1946 wurde Adenauer zum Vorsitzenden der CDU in der britischen Besatzungszone gewählt. Als sich die CDU 1950 auch auf westdeutscher Bundesebene organisierte, wählte ihn die Partei zum Vorsitzenden. Nachdem Adenauer 1964 zum achten Mal als CDU-Vorsitzender wiedergewählt worden war, legte er diese Funktion 1966 nieder.

Karriere als Bundeskanzler

1948 erfolgte seine Ernennung zum Präsidenten des Parlamentarischen Rates, bis er schließlich am 15. September 1949 zum ersten Bundeskanzler der Bundesrepublik Deutschland gewählt wurde.
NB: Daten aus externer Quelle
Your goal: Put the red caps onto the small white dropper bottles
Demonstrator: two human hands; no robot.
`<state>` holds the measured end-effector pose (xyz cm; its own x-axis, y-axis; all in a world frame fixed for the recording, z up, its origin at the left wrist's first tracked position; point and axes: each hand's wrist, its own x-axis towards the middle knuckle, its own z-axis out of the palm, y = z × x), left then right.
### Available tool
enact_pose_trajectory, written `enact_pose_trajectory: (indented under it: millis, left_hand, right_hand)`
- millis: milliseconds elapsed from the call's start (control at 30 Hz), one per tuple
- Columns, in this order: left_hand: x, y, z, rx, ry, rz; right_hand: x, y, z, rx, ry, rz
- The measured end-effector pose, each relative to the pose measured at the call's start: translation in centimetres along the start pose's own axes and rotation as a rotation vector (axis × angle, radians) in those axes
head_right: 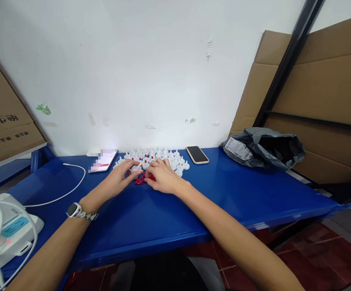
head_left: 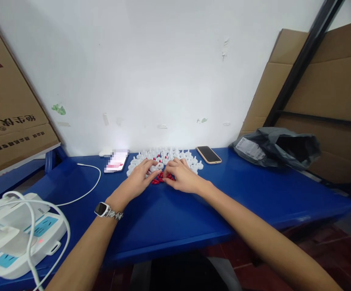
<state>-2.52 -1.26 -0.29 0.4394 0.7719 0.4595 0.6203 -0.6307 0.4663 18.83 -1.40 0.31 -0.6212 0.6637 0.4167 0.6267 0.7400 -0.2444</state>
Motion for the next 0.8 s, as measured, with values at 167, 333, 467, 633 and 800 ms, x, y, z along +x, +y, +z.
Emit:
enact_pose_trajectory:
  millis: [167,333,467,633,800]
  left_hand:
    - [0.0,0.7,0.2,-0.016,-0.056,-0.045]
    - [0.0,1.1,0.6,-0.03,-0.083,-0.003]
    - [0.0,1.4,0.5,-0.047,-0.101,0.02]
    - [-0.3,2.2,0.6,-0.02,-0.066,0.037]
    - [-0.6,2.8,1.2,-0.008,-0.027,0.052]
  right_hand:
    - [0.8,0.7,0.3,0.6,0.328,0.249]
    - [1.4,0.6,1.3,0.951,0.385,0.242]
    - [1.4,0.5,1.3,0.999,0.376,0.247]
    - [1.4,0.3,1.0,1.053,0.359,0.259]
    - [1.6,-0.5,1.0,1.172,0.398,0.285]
Zwischen 1951 und 1955 hatte er gleichzeitig das Amt des (west-) deutschen Außenministers inne – eine Position, die auch Auswirkungen auf die Praxis der Regierungskommunikation hatte.
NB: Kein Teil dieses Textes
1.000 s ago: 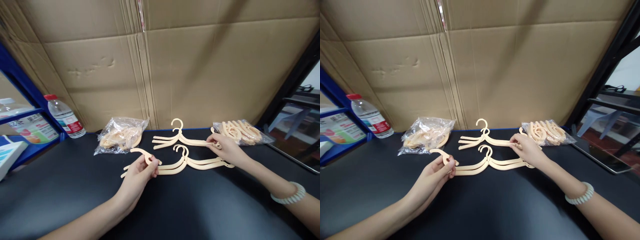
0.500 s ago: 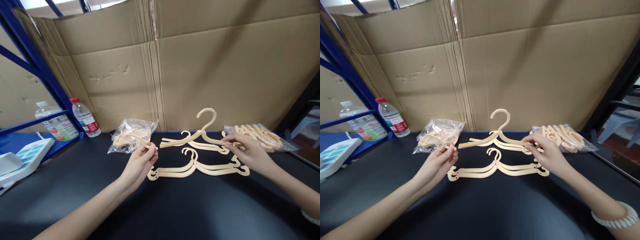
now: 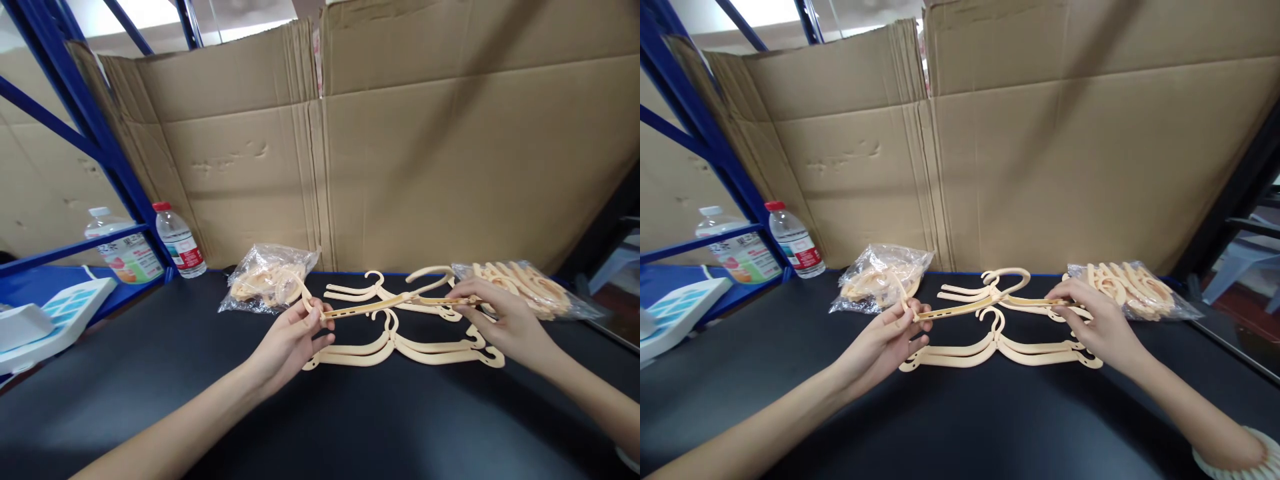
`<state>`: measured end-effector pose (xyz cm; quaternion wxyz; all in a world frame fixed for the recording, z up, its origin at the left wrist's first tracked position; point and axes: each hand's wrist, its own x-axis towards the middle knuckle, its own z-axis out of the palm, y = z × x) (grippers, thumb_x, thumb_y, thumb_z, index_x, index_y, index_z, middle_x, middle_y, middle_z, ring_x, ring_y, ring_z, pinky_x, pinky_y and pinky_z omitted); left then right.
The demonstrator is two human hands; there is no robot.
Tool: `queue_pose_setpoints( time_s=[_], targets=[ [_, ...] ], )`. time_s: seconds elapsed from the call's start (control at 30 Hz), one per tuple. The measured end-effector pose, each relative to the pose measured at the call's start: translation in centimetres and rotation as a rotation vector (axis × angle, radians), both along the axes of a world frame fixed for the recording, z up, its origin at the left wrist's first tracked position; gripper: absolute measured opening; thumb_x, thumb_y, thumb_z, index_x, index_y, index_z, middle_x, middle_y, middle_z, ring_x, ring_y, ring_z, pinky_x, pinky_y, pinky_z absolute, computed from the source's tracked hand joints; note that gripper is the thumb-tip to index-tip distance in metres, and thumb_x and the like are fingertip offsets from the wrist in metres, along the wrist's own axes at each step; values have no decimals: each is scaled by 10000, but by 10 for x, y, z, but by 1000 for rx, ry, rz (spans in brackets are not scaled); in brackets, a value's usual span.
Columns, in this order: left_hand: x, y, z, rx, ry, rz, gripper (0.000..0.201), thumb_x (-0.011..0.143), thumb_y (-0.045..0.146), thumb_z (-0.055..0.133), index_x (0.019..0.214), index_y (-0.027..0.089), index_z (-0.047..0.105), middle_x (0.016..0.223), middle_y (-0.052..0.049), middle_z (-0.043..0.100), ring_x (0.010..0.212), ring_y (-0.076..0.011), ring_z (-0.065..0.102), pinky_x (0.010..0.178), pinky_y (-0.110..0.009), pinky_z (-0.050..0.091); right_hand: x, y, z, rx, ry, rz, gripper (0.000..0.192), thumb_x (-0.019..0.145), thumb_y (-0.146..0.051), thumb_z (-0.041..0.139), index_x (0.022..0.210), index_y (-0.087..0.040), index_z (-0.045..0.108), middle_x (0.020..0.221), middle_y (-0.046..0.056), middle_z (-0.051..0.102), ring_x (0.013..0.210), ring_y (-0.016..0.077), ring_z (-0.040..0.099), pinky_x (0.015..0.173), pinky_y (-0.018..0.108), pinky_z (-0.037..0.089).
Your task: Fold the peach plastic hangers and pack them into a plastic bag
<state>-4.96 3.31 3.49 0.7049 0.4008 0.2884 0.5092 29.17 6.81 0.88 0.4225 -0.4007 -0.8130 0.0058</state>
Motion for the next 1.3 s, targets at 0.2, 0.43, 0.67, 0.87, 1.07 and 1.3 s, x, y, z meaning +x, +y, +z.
queue_pose_setpoints(
  time_s=[0.2,0.43,0.67,0.87,1.07,1.3],
  targets=[
    [-1,1,-2,-9,-6,-1,180,761,219,751,778,142,589,871,-21,589,731,-97,581,705,-218,537,-2,-2,2,41,18,1,77,884,-271,544,916,-249,611,898,44,652,863,219,624,776,367,490],
    [-2,2,-5,-30,2,55,228,703,187,794,740,135,575,764,-16,617,668,-89,598,681,-189,527,-5,-7,4,102,-7,12,69,868,-222,564,902,-259,611,881,32,651,840,214,624,780,346,485],
    [-2,1,-10,-26,53,123,261,680,170,798,727,148,542,729,-1,629,623,-83,607,630,-169,511,-9,-13,8,119,-41,27,106,874,-171,548,937,-244,593,900,52,637,850,210,609,772,334,460],
    [1,0,-10,-25,73,262,266,644,112,782,710,149,527,668,14,615,542,-69,567,538,-158,475,-14,-18,7,91,-29,9,92,866,-236,551,931,-246,615,875,52,645,813,221,619,716,344,478],
    [0,4,-11,-38,16,416,197,670,15,737,674,126,574,735,-11,655,585,-72,608,603,-168,535,-21,-26,6,63,-10,-51,106,864,-281,560,941,-247,624,869,44,655,734,191,617,594,291,492],
    [8,-3,-13,-93,61,400,112,765,127,715,832,147,626,882,-45,690,739,-125,680,703,-197,558,-16,-24,10,-74,26,-140,177,864,-387,557,934,-246,636,839,40,667,705,183,624,554,268,496]
  ],
)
Bei der Wahl zum Bundespräsidenten 1959 hatte Adenauer zunächst eine Kandidatur beabsichtigt, diese dann aber zurückgezogen. Am 15. Oktober 1963 trat er vereinbarungsgemäß (als Bedingung des Koalitionspartners FDP) vom Amt des Kanzlers zurück, sein Nachfolger wurde Ludwig Erhard. Am 19. April 1967 starb er in Rhöndorf am von ihm so geliebten Rhein.

Autor(en): T.L.A.-D.S.

Anmerkungen

1 Vgl. dazu und zum Folgenden: Konrad-Adenauer-Stiftung 2010, 2010a und 2012; dhm/hdg 2014.
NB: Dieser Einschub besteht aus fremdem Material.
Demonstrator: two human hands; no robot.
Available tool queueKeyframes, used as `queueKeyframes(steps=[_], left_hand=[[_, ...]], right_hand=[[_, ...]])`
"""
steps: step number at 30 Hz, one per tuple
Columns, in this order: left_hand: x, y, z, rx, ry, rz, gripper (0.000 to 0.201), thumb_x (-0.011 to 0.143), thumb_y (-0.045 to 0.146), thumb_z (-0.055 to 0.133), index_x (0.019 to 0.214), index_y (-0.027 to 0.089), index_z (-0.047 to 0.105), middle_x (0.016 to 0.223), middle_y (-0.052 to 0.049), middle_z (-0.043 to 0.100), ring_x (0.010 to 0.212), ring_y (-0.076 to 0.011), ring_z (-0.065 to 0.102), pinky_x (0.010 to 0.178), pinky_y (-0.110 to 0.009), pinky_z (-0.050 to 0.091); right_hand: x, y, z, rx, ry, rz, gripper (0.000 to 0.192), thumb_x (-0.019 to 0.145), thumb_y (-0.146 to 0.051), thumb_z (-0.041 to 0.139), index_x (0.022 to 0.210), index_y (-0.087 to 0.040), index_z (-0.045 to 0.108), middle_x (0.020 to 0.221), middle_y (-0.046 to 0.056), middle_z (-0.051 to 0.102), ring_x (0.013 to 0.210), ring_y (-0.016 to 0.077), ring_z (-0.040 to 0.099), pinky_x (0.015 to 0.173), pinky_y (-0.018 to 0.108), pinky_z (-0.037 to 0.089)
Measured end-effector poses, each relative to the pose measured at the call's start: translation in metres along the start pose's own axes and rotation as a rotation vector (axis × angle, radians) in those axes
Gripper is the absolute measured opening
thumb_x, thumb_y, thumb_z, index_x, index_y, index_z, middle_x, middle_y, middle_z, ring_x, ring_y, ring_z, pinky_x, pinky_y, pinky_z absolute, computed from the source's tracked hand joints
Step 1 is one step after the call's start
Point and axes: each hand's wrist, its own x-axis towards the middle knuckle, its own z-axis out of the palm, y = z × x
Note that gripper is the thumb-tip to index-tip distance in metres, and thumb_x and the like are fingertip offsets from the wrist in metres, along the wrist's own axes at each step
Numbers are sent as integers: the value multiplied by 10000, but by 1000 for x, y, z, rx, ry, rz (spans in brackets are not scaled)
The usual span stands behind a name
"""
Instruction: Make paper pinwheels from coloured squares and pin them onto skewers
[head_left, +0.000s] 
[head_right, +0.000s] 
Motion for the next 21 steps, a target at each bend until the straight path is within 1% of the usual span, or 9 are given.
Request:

2 Vgl. dazu auch: http://www.konrad-adenauer.de/biographie/zitate/biographisches/

3 Vgl. auch schon: Köhler 1986. Dort auch: „Was bleibt und was von Franz-Rudolph von Weiss in großer Dichte und Genauigkeit überliefert wird, ist Adenauers Priorität für den Rheinstaat. Bei Adenauer findet sich kein Gedanke für das Reich, sondern sein Blick ist primär auf die Errichtung eines Staatsgebildes gerichtet, das neben den Benelux-Staaten und der Schweiz eine nach Paris hin orientierte Staatengemeinschaft bilden sollte. Als Folge des kalten Krieges war wohl die Gründung des Weststaates unvermeidlich, aber kein führender Politiker der Gründergeneration hat diese Entwicklung so akzeptiert und für sich vorweggenommen wie Konrad Adenauer.“

4 Siehe dazu auch: Adenauer 1980, S. 39f.